▸ **Exercise description**: Copy word for word the lines in the records below, starting at the line with "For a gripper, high" and ending at the line with "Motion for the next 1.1". Skip the pictures.

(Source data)
*****
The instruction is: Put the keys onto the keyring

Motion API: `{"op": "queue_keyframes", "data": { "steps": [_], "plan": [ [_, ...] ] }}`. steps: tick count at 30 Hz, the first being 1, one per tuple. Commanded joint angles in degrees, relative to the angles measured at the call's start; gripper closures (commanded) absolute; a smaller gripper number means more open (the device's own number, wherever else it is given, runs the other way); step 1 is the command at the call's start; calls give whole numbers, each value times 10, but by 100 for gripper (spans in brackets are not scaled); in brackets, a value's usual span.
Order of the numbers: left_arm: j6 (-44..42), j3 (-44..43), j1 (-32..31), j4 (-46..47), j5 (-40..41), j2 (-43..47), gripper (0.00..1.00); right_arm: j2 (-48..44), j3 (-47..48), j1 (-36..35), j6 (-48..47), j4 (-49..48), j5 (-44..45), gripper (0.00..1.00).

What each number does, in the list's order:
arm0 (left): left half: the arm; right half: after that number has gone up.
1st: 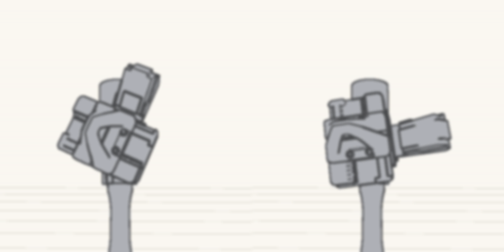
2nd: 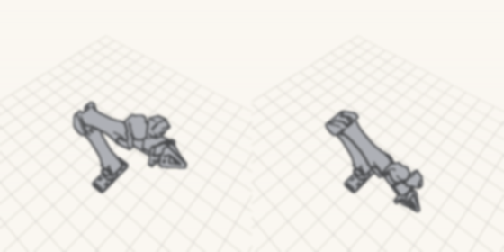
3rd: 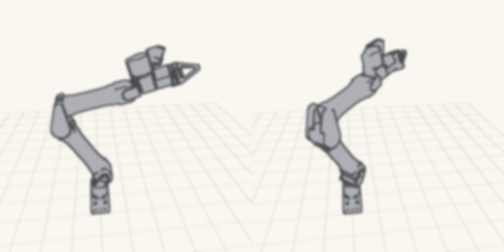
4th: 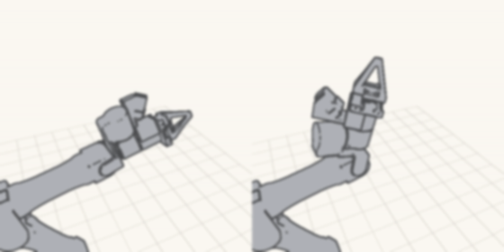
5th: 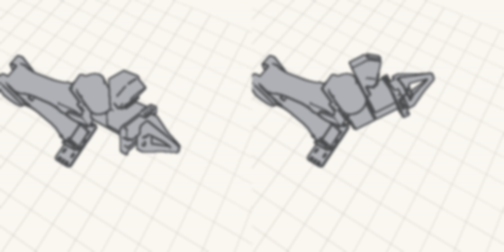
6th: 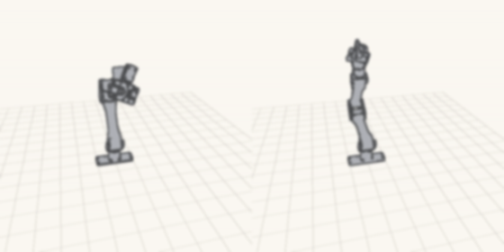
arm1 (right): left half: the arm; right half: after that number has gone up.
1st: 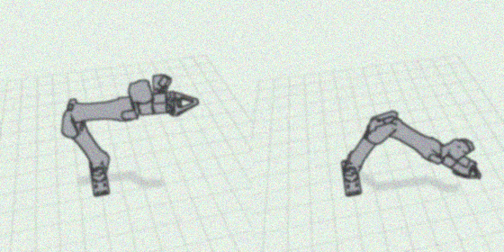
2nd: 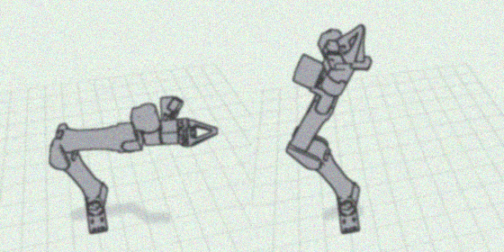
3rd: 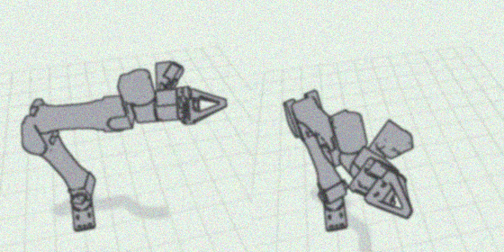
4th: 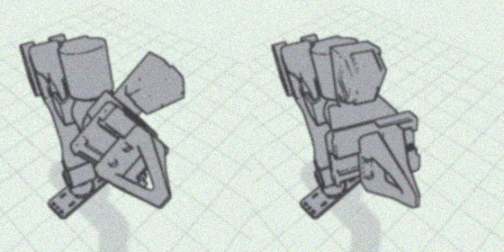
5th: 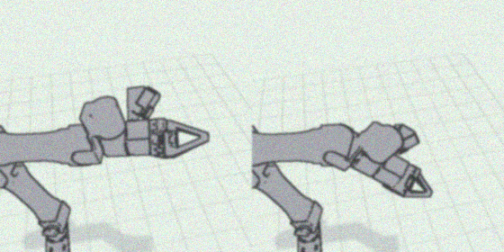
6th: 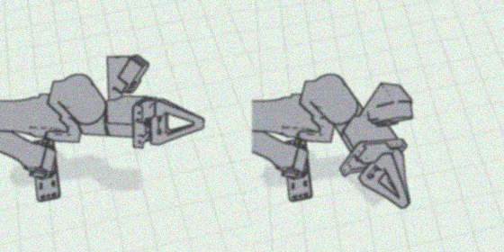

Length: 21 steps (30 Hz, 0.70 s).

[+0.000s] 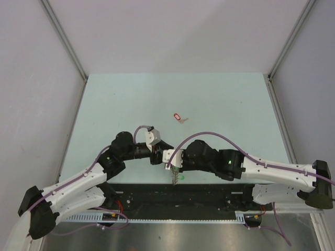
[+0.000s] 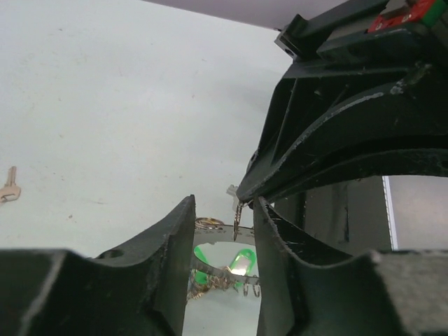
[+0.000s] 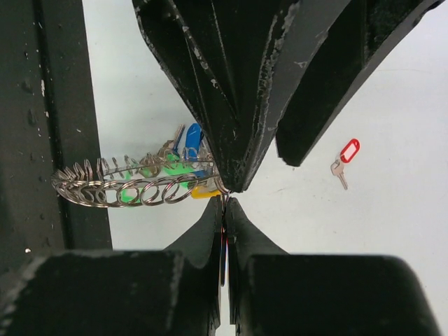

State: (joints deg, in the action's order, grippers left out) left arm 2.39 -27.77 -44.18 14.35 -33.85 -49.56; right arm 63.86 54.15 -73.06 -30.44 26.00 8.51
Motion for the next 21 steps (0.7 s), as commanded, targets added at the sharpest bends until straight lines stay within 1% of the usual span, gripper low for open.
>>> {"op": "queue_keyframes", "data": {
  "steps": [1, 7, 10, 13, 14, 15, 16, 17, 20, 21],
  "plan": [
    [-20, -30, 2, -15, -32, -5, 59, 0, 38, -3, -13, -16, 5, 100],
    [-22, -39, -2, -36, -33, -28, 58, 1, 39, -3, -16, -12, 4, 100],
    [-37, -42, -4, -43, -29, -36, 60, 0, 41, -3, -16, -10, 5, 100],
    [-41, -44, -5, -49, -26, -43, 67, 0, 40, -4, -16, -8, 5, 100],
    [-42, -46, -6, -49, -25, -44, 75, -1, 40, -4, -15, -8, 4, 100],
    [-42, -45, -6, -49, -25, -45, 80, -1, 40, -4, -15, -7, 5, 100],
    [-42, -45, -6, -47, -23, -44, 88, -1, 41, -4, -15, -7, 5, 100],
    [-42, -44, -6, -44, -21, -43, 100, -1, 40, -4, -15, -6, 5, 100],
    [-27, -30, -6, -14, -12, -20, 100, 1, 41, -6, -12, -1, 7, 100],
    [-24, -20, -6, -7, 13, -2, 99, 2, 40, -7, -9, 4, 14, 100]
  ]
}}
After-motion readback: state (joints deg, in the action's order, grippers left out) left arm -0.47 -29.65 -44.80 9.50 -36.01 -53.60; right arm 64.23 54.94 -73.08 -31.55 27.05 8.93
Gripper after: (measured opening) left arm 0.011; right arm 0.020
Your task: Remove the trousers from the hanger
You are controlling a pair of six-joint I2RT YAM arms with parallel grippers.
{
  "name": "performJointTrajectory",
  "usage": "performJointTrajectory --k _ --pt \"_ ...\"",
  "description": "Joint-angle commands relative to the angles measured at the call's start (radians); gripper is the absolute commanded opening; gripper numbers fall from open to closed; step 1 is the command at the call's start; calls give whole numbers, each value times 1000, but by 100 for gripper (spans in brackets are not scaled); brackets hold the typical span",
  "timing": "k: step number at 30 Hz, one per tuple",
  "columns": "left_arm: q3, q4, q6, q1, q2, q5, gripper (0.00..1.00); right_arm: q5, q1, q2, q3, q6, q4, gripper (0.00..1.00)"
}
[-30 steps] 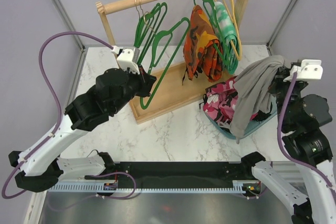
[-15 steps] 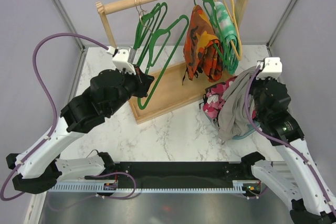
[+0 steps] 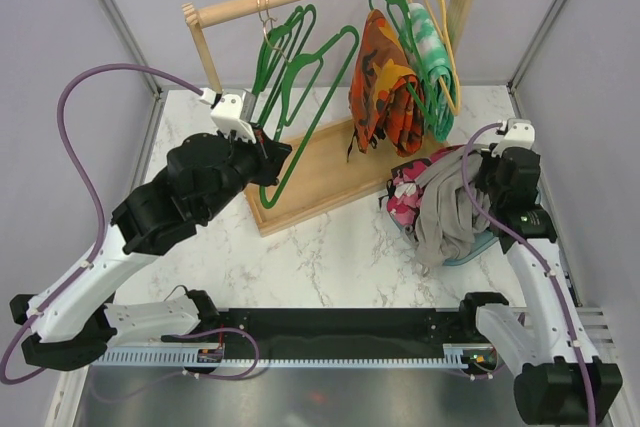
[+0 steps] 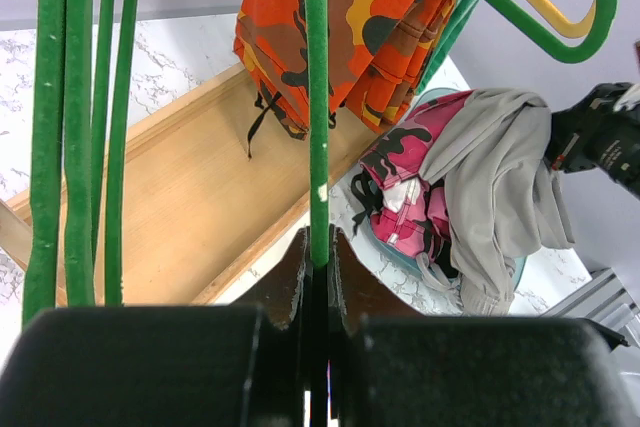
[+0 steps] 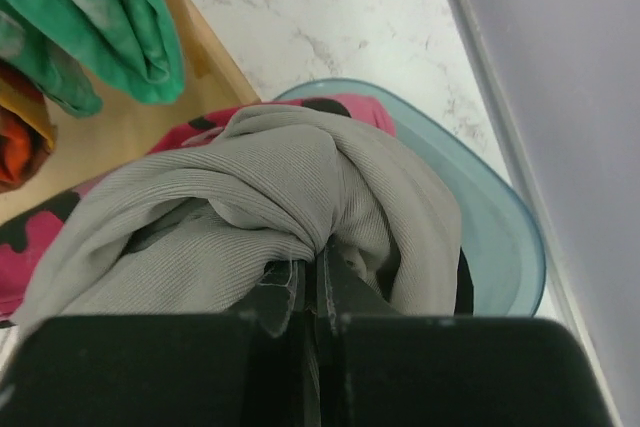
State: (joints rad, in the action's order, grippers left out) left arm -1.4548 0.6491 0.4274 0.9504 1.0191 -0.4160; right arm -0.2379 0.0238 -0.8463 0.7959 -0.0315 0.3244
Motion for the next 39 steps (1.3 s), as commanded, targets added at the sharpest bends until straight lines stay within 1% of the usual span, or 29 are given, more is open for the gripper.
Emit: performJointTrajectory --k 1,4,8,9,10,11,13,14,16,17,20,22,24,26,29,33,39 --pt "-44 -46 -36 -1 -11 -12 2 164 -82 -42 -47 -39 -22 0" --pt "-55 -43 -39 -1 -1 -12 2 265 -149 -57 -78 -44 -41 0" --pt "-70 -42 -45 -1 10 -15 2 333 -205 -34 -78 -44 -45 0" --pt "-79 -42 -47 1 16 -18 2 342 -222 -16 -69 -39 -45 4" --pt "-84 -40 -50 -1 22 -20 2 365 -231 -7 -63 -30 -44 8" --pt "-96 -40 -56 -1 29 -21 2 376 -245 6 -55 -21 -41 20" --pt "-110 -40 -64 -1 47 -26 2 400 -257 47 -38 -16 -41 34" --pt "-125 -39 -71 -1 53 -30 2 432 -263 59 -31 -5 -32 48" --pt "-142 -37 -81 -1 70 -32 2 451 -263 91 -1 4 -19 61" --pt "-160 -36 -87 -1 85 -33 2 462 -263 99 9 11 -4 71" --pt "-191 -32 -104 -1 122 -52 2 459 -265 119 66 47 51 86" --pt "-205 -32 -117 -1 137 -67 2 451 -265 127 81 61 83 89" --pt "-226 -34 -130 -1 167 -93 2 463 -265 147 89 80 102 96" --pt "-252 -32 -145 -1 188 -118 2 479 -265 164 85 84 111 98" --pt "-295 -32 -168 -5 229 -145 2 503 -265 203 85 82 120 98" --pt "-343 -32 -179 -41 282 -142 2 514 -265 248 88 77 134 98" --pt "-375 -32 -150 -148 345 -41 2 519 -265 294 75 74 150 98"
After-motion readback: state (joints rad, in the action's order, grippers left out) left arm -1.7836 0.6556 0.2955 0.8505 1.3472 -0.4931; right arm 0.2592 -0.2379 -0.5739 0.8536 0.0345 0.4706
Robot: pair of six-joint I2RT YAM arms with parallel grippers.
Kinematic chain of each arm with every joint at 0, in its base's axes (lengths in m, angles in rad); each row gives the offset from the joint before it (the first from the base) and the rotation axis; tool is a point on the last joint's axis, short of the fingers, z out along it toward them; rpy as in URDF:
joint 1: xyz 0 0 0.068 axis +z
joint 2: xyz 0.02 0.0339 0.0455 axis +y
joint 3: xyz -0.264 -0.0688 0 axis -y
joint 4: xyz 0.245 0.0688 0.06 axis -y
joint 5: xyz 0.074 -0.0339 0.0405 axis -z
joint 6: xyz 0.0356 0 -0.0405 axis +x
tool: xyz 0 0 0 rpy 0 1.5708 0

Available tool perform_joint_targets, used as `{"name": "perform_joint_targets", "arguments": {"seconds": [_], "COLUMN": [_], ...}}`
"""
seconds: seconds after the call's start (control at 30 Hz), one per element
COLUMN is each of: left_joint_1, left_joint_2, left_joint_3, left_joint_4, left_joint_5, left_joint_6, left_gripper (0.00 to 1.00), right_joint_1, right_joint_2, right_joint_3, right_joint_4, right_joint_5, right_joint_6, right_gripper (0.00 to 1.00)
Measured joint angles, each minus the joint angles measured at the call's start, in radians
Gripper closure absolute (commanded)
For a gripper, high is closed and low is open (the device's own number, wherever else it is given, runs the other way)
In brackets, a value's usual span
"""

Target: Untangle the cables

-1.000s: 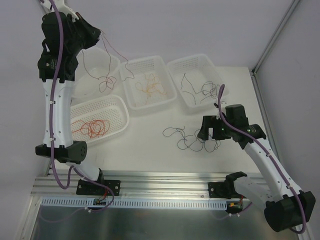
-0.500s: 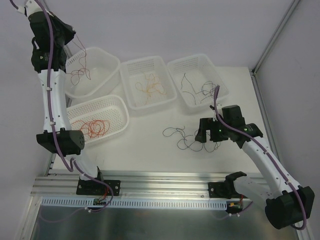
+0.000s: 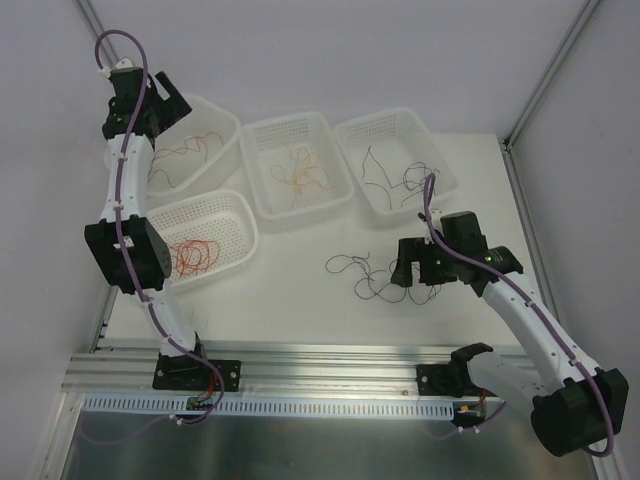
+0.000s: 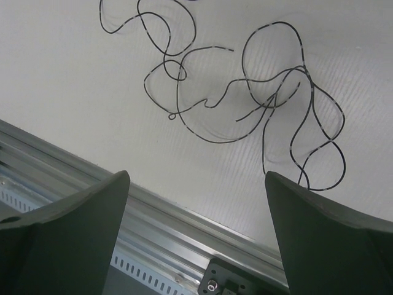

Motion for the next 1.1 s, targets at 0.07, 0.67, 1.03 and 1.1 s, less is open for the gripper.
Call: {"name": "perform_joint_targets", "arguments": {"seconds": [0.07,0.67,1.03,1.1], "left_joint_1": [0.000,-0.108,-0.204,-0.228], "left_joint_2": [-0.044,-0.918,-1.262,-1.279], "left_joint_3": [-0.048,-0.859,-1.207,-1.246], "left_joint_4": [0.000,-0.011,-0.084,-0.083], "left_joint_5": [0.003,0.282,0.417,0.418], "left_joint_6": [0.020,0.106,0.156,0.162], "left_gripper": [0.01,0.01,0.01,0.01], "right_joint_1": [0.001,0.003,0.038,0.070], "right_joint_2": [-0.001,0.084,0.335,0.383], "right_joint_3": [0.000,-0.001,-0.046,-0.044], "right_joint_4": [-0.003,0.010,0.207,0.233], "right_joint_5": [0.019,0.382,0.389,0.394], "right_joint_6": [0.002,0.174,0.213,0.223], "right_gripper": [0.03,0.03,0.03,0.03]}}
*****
▸ **Response box**:
For a gripper, high is closed and low is open (the device's own number, wherever else it is given, runs the other way)
In brackets, a value's usual span
"""

Target: Untangle the cables

-1.000s: 
-0.500s: 
+0.000s: 
+0.000s: 

Motion for the next 1.1 s, targets at 0.07, 0.67, 1.03 and 1.1 s, less is open for the gripper.

No additional answer is expected.